ニューズウィーク日本版 / 2018年10月1日 19時11分

最近の調査では、小規模企業経営者のうち、移行期間のない合意なき離脱の場合には短期的な悪影響を被ると考えている人が48%に上った。こうした調査結果から浮かび上がるのは「血の気が引くような」未来図だとパレクは言う。

国民の不安を軽減するため、政府は合意なき離脱に備えた対応について説明する文書を公開している。パレクに言わせれば、これは歓迎すべき対応ではあるものの、「長いプロセスの第一歩に過ぎず、時間はあまり残されていない」と語る。

FSBは企業に対して合意なき離脱に備えよとは言っていないが、今月の首脳会議が転換点になるだろうとパレクは言う。もし合意なき離脱がさらに現実味を帯びてくれば、FSBは企業に対し、混乱に備えて現金を持つよう呼びかけるとともに、負担軽減のための補助金を政府に提案するという。

メイ首相の「チェッカーズ案」の不人気ぶり

メイは急激な変化を避ける方向でブレグジットの青写真を立案した。「チェッカーズ案」と呼ばれるこの案では、EUのさまざまな法規制と足並みをそろえたままでのソフトランディングを提案している。メイとその支持者にとって、チェッカーズ案は議会の支持を得て、最終的な離脱協定の是非を問う投票での勝利を目指せる現実的な解決案だ。

だが批判的な人々に言わせれば、これはイギリスをEUの「従属国」にしてしまう案だ。
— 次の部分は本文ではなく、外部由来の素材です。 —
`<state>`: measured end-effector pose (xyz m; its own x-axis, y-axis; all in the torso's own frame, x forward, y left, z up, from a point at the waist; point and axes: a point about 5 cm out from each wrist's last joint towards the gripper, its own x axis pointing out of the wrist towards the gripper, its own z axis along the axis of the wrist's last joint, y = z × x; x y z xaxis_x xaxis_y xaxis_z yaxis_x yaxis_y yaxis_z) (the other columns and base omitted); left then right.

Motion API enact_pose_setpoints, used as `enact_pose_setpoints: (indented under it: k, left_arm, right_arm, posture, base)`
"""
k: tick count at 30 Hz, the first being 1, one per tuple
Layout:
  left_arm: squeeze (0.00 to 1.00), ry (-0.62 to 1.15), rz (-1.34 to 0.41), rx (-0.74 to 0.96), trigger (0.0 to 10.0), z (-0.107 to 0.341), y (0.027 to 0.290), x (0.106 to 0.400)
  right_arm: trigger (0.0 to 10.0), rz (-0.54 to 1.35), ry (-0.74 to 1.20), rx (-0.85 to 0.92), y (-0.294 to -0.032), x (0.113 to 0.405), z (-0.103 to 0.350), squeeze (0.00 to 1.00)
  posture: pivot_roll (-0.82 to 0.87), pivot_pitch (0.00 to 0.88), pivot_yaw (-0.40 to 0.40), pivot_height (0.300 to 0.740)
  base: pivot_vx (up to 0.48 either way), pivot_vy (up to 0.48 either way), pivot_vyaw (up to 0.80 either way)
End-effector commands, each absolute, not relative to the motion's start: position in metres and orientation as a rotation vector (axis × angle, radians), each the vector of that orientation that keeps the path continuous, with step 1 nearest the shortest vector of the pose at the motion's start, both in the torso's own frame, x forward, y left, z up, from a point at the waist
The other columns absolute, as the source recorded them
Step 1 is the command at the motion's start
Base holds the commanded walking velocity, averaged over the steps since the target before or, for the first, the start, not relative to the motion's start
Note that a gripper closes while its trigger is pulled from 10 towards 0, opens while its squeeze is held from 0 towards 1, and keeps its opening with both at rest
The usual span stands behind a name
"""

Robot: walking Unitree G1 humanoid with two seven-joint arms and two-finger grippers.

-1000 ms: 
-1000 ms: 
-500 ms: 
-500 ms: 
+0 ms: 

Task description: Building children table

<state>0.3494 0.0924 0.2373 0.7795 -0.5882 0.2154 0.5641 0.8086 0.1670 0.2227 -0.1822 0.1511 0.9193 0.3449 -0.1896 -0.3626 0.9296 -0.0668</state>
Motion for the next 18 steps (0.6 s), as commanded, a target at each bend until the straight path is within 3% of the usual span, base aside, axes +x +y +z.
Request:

自国の法律も思うようにできず、EUの官僚の好きにされてしまいかねない。

強硬な離脱推進派は、政治抜きの包括的な自由貿易協定をEUと結ぶべきだと訴えている(EUは類似の協定をカナダと結んでいる)。だがアイルランドと北アイルランドの国境問題への答えは提示できていない。

そもそも保守党がチェッカーズ案に期待を寄せたとしても、EUはそれほど乗り気ではない。オーストリアのザルツブルクで9月19〜20日に開催されたEU首脳会議の席上、メイは他のEU加盟諸国からそろってチェッカーズ案を拒絶されるという屈辱的な目に遭った。同案への支持を呼びかける機会になるはずが、総スカンを食ってしまったわけだ。
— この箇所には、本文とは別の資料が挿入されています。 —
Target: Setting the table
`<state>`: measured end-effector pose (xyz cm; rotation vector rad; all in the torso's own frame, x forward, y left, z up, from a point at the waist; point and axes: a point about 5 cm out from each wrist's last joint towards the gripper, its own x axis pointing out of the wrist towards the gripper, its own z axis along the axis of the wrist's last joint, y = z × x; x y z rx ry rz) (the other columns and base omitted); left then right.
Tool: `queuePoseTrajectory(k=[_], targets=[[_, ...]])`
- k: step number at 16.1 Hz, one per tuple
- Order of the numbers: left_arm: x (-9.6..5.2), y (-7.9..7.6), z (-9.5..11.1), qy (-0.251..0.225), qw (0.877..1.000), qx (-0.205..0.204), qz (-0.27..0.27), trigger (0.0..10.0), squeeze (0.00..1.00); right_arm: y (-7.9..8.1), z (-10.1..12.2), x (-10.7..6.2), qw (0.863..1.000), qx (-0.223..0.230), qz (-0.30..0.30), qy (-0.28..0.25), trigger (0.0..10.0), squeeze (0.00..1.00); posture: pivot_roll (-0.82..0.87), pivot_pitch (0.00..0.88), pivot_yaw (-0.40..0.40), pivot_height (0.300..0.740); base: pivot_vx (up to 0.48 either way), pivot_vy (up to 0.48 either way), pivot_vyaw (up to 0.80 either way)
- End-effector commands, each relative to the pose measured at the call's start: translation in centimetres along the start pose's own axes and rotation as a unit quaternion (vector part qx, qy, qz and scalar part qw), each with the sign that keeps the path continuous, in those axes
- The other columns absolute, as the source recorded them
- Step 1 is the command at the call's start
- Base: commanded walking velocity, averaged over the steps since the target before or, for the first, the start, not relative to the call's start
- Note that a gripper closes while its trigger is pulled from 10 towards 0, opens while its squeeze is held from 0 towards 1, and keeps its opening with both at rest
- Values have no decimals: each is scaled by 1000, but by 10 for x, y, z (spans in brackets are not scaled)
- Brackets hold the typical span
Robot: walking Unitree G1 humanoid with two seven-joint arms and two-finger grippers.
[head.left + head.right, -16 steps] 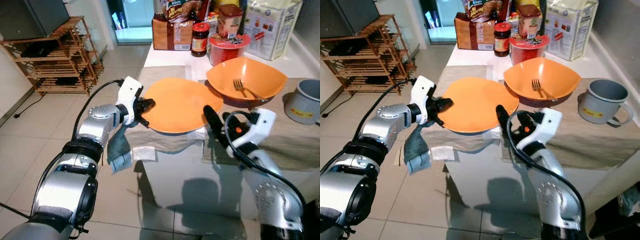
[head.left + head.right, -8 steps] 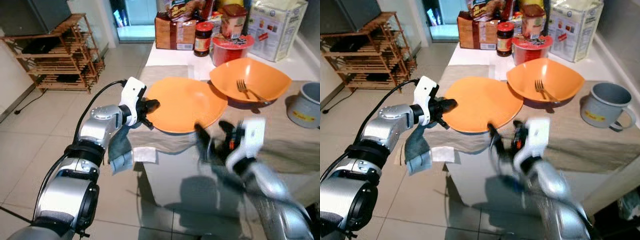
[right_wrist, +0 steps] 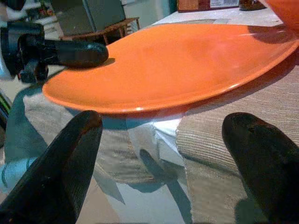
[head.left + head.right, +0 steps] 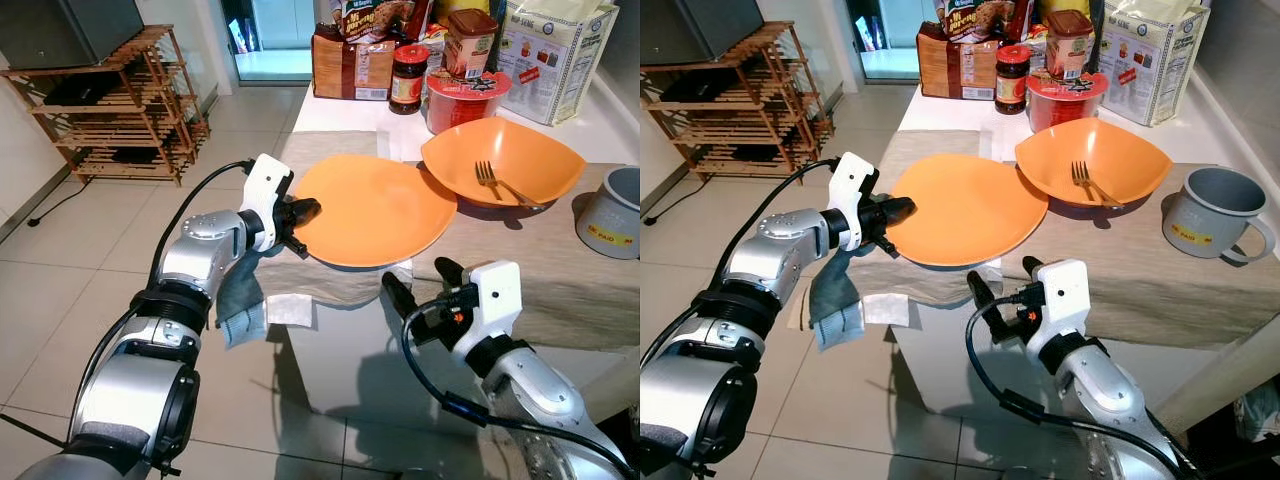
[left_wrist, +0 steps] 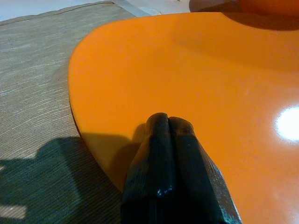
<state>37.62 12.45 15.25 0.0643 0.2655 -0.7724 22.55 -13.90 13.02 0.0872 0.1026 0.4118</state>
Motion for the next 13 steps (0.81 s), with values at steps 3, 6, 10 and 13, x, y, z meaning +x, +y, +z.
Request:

それでも英王立国際問題研究所のマシュー・グッドウィン研究員は「合意なき離脱の可能性は非常に薄いと思う。合意なき離脱に賛成しているのは議会内の多数派ではないし、イギリスは合意なき離脱を望んでいないしEUも望んでいない」と語る。

にもかかわらず、グッドウィンは本誌に対し、メイは保守党内の反乱を食い止めたいのなら自由貿易的な解決策に向かう必要が出てくるだろうとの考えを示した。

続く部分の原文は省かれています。